**Problem description**
Each line of the data below that includes the string "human" must be copied.

**Working data**
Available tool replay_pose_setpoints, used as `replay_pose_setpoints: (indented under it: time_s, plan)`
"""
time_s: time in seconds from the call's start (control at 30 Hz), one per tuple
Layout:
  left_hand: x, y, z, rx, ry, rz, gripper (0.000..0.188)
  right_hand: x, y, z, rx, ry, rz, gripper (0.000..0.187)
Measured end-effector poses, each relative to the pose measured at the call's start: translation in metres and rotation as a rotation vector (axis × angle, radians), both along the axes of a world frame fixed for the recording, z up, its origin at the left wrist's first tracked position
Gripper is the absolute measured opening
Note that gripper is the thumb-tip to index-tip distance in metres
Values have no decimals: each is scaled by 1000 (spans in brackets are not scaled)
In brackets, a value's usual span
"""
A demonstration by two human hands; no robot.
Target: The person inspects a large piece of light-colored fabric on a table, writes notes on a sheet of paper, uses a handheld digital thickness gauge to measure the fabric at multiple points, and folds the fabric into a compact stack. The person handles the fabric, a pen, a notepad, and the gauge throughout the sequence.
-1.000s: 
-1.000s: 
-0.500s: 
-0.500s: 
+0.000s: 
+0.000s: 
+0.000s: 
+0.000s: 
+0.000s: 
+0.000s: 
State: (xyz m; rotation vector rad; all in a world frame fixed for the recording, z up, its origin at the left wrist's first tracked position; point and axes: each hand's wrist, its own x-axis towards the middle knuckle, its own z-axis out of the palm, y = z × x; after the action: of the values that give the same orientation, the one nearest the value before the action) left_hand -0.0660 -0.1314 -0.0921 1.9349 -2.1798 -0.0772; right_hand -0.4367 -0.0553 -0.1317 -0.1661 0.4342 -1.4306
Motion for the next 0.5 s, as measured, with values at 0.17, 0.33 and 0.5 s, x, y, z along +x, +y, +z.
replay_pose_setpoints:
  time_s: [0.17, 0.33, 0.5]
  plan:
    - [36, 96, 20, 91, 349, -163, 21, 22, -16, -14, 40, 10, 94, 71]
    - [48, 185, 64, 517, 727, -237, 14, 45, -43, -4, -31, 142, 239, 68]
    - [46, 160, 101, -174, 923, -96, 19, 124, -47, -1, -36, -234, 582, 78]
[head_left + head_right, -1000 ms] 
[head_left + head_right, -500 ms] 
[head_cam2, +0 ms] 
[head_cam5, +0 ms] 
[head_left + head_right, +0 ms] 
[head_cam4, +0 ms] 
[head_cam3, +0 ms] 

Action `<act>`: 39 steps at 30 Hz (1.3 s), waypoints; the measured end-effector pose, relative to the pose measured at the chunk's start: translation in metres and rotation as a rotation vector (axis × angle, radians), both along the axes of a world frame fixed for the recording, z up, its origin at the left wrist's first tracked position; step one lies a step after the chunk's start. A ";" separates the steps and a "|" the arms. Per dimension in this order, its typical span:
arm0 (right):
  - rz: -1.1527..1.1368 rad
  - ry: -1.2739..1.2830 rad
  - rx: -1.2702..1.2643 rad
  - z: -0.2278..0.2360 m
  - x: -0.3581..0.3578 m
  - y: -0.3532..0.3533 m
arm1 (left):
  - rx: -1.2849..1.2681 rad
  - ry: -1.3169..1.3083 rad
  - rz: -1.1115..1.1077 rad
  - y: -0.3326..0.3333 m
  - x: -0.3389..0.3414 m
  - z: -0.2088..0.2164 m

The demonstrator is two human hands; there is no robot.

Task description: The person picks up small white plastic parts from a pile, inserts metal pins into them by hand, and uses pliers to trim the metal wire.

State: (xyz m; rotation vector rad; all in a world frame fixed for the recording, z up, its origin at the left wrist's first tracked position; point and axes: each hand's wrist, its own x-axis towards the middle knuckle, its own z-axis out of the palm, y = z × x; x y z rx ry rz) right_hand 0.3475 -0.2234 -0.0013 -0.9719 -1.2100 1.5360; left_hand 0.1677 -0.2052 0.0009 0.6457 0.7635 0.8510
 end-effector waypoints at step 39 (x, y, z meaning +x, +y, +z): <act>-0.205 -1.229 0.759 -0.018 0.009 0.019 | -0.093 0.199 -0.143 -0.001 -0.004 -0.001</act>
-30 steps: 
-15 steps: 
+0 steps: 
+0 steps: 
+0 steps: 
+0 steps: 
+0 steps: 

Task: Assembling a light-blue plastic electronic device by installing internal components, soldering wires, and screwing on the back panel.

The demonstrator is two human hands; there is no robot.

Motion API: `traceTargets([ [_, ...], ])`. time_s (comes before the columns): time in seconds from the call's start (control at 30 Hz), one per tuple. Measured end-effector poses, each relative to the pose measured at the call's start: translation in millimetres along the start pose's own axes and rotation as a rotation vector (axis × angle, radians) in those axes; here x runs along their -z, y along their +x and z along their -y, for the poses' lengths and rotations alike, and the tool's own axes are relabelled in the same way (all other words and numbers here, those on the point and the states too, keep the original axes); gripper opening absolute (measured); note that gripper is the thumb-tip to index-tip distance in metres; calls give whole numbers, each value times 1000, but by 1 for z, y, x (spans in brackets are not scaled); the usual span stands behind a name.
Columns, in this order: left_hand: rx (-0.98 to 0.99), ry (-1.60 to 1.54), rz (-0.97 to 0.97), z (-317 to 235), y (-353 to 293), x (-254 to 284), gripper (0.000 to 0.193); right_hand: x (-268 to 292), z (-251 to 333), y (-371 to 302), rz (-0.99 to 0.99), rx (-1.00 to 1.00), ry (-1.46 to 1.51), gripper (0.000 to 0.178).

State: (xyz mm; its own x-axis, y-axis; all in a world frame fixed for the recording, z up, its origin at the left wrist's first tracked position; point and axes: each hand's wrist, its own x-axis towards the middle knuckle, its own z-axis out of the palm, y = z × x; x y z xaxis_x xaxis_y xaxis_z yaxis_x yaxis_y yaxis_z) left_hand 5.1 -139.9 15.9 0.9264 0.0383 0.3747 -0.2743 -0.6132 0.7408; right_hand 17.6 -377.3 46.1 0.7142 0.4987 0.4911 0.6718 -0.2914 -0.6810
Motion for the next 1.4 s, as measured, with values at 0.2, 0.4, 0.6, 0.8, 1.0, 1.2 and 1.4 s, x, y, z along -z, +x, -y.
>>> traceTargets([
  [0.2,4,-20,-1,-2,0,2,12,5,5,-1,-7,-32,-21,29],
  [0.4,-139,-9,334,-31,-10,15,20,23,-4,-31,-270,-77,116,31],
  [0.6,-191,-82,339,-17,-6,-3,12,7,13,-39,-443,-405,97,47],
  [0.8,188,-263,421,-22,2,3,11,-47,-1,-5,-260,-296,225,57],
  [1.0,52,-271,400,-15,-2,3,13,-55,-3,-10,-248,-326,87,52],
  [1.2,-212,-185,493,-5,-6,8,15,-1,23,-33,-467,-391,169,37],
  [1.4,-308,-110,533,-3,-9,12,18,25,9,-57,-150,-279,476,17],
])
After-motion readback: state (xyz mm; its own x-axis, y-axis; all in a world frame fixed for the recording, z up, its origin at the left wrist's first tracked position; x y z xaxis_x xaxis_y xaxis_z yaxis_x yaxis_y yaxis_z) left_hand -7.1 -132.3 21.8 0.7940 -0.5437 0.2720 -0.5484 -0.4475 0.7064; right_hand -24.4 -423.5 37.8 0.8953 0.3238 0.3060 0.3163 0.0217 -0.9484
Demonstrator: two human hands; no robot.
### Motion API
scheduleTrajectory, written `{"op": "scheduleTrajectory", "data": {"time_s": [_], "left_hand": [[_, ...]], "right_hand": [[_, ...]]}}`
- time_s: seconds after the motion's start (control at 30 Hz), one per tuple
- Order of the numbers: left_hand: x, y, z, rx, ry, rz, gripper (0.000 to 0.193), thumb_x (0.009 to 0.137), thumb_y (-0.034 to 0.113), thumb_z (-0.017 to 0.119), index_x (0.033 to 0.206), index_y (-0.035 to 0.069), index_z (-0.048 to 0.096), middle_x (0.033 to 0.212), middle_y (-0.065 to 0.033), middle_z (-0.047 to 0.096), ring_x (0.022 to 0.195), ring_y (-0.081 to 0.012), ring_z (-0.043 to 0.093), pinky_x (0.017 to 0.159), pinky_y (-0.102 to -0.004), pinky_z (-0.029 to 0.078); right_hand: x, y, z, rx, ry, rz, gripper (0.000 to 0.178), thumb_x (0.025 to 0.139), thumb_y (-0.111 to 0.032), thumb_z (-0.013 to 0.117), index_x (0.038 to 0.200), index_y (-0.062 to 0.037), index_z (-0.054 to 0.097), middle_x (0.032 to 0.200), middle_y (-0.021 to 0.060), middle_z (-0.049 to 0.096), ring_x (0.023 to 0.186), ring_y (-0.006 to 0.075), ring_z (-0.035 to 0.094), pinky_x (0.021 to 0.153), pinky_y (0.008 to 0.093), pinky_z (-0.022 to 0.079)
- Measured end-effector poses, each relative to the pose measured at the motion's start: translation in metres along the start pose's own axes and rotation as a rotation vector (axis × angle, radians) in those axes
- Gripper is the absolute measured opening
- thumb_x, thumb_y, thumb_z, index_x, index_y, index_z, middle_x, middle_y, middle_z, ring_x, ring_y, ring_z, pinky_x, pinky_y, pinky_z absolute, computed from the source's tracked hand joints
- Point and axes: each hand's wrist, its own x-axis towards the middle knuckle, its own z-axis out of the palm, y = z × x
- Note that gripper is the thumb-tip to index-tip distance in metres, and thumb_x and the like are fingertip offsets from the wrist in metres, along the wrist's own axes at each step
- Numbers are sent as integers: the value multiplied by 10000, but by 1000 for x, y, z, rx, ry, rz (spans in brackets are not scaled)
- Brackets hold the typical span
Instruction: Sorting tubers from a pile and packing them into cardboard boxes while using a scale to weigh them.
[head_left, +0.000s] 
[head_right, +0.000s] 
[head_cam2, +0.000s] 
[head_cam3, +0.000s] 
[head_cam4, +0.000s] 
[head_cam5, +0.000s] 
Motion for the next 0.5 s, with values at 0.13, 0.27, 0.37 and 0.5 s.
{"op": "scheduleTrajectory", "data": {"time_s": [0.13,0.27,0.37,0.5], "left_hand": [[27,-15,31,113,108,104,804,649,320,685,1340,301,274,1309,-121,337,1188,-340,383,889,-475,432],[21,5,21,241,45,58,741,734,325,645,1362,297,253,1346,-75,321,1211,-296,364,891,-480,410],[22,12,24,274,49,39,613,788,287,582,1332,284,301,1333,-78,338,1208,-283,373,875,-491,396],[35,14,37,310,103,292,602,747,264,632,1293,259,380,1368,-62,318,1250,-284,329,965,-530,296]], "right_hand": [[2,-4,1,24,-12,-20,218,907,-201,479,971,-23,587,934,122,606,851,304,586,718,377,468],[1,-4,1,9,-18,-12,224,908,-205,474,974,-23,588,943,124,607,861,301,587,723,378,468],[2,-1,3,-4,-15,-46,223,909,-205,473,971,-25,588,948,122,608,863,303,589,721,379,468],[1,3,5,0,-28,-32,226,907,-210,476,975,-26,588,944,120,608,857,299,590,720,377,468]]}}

**Output for this task**
A demonstration by two human hands; no robot.
The demonstrator is two human hands; there is no robot.
The demonstrator is two human hands; there is no robot.
Demonstrator: two human hands; no robot.

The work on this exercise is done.